The meeting began with a status update on Middle Line Road from the Architectural Consulting Group of New Bedford. The report from project manager Michael Josefek, dated July 12, said progress at the site is continuing “at a good pace keeping much to the original contract schedule.”
The project includes three duplex rental units and six single-family houses built on one-acre lots located on 21-acres of heavily wooded town-owned land, about a half-mile down Middle Line Road, near the town landfill.
Mr. Josefek said in his report that giving the contractor an additional month to achieve substantial completion from July 31 to August 31 will allow the contractor to completely finish the project by Sept. 30, including the punch list and turnover of the project.

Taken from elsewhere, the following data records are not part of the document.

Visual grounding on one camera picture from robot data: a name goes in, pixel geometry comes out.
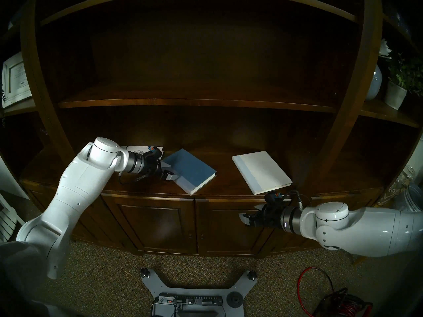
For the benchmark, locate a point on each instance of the black star knob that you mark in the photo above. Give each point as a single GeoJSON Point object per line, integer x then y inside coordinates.
{"type": "Point", "coordinates": [144, 272]}
{"type": "Point", "coordinates": [252, 275]}

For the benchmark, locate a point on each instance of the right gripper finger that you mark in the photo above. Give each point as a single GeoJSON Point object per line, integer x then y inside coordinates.
{"type": "Point", "coordinates": [261, 206]}
{"type": "Point", "coordinates": [248, 219]}

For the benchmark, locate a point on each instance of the white paperback with ink drawing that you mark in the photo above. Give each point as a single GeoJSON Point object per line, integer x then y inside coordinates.
{"type": "Point", "coordinates": [138, 149]}

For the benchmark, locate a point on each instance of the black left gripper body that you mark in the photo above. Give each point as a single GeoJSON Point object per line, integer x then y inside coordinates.
{"type": "Point", "coordinates": [151, 166]}

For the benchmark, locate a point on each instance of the white book pale blue spine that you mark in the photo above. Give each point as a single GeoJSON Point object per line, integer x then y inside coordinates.
{"type": "Point", "coordinates": [264, 171]}

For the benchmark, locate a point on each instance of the blue hardcover book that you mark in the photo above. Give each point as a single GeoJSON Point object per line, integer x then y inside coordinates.
{"type": "Point", "coordinates": [191, 171]}

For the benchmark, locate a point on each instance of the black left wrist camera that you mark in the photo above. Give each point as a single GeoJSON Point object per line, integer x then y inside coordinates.
{"type": "Point", "coordinates": [152, 151]}

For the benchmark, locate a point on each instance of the white framed certificate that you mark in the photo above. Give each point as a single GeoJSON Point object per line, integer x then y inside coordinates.
{"type": "Point", "coordinates": [16, 78]}

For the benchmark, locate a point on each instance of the dark green leaf sprig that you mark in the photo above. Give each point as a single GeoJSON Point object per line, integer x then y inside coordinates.
{"type": "Point", "coordinates": [2, 95]}

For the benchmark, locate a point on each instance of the black round disc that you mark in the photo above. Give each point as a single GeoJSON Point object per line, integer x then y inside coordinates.
{"type": "Point", "coordinates": [234, 300]}

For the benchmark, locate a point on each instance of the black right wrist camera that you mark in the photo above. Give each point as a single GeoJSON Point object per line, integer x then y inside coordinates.
{"type": "Point", "coordinates": [274, 195]}

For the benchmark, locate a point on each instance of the white slatted side table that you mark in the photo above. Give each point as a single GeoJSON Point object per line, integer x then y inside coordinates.
{"type": "Point", "coordinates": [8, 220]}

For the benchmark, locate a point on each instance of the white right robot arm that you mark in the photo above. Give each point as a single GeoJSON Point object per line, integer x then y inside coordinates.
{"type": "Point", "coordinates": [363, 230]}

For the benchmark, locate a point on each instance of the black power strip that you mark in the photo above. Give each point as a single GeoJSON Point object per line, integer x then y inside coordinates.
{"type": "Point", "coordinates": [198, 299]}

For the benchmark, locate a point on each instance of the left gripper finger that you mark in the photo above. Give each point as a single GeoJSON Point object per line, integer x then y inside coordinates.
{"type": "Point", "coordinates": [171, 176]}

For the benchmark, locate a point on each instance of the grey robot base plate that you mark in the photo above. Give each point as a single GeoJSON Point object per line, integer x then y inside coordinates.
{"type": "Point", "coordinates": [198, 289]}

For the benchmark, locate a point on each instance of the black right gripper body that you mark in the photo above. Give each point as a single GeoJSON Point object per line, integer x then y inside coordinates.
{"type": "Point", "coordinates": [271, 215]}

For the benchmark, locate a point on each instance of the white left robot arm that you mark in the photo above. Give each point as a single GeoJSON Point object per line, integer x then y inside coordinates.
{"type": "Point", "coordinates": [72, 194]}

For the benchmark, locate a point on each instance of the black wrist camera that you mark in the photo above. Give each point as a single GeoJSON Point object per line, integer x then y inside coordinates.
{"type": "Point", "coordinates": [152, 151]}
{"type": "Point", "coordinates": [274, 195]}

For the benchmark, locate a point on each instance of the white artificial flower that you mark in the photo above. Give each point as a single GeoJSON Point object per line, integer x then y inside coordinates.
{"type": "Point", "coordinates": [384, 49]}

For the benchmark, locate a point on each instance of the clear glass jar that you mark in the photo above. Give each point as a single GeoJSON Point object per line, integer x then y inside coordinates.
{"type": "Point", "coordinates": [403, 181]}

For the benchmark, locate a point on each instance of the white ceramic vase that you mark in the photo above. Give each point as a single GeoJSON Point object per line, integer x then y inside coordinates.
{"type": "Point", "coordinates": [375, 85]}

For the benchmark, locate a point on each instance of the dark wooden bookshelf cabinet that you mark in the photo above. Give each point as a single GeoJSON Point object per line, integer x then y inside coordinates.
{"type": "Point", "coordinates": [198, 55]}

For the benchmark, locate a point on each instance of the green plant in white pot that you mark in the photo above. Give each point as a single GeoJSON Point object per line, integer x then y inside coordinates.
{"type": "Point", "coordinates": [395, 95]}

Selectmen also reviewed road specifications for the Middle Line Road project. The scope of work calls for a new 16-foot wide entrance to Middle Line Road from Tabor House Road that intersects with the original 11-foot wide Middle Line Road.
Molly’s Lane, as it would be called, would be built out to 10 feet and turn off Middle Line Road and enter the housing development, and several new roads would be built leading to the new buildings. The plan calls for the shoulder of the new roads to be seeded for grass.
The final roadway specifications call for about 1,400 to 1,500 tons of gravel hardener to be used for the final roadway surfaces, approximately six inches deep before compactions. The project will be advertised next week, and work is expected to be completed by October 3.
Selectmen were pleased with the bid specifications. “I think it will be a terrific road,” chairman Frank Fenner said.
Selectmen also had an update on the new dock at Hariph’s Creek. Harbormaster Dennis Johnson said primary work was completed this week, the crane has been removed, and the old dock has been placed on a barge and hauled away.
He said one of the bolts that anchor the gangway to the cement block along the parking area didn’t take hold. Workers plan to return this week to complete the job and remove debris from the work site, Mr. Jason said.
Mr. Jason said the town is using the Coast Guard water line to supply water to the West Dock, but the water line is not large enough and does not provide the water pressure needed to service all the boats.
Mr. Jason said the town has its own water line to the dock, but has reduced pressure because of leaky connections and a broken nozzle head. He said the overuse of the water line has created problems inside the Coast Guard Station.
Mr. Jason said he plans to open the valve a little more on the town water line to try and get a little more water pressure out to West Dock.
Following the meeting, executive secretary Tim Carroll said the harbor is serviced by a gravity-fed, three-quarter inch water line connected to a well on top of Menemsha Hill. He said the water system is not ideal, but overall does provide the water needed to service the harbor.
“We did about six things to make it better, and I think we have managed to balance things. But if someone is trying to wash their boat at the end of the line, or trying to fill a 300-gallon tank, the pressure is going to suffer,” he said.